# Records supplied
• • • • • • •
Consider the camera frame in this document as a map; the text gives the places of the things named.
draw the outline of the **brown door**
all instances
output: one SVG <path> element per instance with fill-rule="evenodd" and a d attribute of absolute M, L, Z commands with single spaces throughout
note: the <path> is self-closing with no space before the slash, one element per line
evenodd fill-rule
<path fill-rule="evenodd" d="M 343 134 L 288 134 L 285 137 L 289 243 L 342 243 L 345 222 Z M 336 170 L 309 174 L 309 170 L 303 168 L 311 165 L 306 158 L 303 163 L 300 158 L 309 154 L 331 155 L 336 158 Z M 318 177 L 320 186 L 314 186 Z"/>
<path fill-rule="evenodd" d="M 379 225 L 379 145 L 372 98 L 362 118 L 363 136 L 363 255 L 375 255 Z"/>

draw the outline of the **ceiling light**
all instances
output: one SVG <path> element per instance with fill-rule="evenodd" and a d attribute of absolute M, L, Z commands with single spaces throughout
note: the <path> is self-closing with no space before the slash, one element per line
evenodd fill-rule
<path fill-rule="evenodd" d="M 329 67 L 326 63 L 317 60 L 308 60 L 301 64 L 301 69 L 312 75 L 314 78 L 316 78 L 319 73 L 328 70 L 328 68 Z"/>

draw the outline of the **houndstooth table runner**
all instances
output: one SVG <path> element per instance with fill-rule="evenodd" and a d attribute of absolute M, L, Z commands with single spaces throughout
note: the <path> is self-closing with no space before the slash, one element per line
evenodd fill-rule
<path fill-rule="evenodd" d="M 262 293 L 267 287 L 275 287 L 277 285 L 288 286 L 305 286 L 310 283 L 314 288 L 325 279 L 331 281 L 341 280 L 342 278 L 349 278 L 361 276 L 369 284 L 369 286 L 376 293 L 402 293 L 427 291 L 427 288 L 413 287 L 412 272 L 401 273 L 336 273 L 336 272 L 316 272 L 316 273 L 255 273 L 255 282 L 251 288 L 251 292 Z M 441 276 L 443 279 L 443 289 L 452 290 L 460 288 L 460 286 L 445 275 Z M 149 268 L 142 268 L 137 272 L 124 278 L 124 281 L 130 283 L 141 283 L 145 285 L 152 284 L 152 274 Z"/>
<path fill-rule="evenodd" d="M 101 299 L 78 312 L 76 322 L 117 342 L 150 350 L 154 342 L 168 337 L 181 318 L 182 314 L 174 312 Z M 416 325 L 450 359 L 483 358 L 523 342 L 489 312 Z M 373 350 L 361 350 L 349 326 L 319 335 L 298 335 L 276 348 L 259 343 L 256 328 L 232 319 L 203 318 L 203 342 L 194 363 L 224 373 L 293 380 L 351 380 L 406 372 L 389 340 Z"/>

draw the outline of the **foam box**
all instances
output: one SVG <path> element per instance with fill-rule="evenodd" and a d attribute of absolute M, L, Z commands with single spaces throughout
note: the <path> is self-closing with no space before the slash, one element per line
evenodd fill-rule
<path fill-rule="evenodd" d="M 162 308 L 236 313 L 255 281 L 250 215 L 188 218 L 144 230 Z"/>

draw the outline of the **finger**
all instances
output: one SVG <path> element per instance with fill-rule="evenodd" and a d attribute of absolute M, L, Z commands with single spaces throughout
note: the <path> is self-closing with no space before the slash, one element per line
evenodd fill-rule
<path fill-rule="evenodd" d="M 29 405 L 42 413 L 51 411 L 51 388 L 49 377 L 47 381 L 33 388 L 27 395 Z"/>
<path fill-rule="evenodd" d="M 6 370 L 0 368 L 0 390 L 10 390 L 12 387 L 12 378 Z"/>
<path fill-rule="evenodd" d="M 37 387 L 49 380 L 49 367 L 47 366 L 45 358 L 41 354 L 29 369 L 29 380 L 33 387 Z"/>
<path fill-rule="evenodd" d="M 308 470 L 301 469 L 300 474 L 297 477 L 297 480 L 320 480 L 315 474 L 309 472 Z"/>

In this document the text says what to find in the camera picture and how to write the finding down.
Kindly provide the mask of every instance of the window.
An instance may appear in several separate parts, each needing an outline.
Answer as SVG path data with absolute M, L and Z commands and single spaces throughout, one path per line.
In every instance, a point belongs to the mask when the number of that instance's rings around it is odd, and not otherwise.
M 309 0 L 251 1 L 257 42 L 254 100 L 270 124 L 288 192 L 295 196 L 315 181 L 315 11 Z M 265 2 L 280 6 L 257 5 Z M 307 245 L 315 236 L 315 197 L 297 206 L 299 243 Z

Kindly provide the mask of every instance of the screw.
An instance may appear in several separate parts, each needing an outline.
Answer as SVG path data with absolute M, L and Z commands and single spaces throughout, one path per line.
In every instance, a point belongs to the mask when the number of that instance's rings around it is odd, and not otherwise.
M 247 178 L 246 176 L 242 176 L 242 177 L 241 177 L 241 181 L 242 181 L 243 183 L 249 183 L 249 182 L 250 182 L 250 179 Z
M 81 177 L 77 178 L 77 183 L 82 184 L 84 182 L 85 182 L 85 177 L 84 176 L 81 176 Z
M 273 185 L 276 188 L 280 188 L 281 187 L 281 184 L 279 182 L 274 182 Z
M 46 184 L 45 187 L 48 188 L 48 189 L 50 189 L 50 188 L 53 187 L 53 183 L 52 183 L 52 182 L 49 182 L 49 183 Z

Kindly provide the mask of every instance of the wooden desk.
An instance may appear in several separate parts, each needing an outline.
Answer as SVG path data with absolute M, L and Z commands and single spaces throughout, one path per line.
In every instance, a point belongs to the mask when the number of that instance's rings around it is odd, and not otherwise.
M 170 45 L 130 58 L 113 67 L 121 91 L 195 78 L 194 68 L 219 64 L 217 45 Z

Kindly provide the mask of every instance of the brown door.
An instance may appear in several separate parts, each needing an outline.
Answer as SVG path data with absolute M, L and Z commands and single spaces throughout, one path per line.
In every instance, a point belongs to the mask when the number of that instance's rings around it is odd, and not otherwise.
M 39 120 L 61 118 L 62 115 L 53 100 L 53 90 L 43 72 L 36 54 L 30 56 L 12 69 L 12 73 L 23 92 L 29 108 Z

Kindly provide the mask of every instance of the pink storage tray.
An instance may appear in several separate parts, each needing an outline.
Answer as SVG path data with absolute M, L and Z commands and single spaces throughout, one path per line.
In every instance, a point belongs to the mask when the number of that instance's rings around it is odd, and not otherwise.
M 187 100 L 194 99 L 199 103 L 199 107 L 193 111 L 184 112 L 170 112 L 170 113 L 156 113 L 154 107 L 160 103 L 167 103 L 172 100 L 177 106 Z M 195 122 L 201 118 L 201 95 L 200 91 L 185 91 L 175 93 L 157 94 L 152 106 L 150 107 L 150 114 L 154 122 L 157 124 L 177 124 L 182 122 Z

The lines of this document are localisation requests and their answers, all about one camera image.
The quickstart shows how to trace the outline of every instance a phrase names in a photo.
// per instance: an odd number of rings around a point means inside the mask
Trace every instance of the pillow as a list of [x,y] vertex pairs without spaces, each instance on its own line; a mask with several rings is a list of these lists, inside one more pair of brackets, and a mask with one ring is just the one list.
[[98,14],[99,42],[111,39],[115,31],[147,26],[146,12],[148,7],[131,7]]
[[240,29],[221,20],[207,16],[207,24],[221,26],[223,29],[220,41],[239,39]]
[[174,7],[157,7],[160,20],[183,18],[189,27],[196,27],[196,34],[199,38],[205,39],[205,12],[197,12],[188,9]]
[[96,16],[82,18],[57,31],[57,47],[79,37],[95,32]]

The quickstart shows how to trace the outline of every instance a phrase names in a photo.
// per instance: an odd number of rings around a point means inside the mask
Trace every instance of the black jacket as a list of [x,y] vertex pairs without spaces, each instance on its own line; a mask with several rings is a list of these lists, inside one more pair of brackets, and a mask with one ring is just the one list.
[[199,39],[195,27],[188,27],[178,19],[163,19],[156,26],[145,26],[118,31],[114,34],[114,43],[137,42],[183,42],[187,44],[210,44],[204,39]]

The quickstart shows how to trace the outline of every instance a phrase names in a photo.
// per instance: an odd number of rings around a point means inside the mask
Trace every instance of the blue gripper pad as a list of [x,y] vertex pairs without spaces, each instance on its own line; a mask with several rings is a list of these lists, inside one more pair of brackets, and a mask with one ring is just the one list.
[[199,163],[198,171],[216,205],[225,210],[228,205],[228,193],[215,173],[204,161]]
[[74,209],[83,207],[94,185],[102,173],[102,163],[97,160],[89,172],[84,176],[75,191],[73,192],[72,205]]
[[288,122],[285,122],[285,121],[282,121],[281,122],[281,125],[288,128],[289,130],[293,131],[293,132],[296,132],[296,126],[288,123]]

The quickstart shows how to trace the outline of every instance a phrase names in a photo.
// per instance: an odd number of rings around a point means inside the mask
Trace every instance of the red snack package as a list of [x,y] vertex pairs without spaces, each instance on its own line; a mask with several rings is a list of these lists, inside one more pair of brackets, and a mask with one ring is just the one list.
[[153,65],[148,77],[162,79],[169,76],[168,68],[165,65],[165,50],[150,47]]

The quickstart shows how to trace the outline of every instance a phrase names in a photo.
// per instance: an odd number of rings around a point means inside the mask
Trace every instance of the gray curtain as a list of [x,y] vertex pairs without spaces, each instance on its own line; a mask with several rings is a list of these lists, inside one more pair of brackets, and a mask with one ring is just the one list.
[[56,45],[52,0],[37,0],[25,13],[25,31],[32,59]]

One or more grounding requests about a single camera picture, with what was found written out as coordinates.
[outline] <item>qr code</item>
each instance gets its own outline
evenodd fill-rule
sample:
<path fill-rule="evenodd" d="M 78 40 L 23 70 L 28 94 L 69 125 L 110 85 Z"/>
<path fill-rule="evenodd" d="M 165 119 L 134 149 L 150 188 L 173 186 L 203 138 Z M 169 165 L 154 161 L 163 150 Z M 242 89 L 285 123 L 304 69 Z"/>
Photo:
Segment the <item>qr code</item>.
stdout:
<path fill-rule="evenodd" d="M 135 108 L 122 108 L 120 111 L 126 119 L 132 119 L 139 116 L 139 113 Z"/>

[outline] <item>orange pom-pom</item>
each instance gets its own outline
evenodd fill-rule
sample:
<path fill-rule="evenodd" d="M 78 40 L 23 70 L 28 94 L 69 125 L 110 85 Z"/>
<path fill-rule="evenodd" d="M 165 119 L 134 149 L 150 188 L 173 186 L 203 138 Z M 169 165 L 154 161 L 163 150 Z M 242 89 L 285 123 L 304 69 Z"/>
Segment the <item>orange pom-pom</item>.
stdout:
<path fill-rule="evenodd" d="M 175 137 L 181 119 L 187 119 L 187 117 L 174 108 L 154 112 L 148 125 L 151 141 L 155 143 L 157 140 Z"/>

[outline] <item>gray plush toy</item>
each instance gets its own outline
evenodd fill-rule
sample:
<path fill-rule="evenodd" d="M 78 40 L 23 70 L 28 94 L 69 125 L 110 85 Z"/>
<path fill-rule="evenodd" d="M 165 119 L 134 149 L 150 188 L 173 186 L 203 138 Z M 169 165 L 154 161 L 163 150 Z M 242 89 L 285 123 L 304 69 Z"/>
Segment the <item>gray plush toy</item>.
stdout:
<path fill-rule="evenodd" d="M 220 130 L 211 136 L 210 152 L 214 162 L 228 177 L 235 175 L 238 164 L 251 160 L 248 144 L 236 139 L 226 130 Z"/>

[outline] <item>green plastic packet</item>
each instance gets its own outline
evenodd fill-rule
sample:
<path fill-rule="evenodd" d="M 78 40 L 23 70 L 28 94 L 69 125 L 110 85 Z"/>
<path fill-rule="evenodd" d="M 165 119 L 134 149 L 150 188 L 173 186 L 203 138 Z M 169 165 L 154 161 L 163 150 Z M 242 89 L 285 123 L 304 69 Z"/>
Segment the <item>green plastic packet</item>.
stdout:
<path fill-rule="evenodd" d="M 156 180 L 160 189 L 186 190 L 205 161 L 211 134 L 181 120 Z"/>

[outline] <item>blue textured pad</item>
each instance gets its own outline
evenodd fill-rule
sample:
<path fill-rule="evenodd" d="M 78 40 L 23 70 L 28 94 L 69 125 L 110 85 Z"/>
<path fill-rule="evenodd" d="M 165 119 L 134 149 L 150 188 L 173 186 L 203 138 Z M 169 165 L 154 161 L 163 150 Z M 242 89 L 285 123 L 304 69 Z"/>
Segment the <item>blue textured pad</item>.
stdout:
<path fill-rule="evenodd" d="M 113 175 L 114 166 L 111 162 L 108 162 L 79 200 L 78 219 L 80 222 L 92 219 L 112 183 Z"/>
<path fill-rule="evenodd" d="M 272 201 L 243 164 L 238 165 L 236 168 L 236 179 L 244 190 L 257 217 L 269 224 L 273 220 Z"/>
• • • • • • •
# Try it
What is needed is the number of lines in the data that contain "brown", given with nothing else.

# Solution to this exercise
2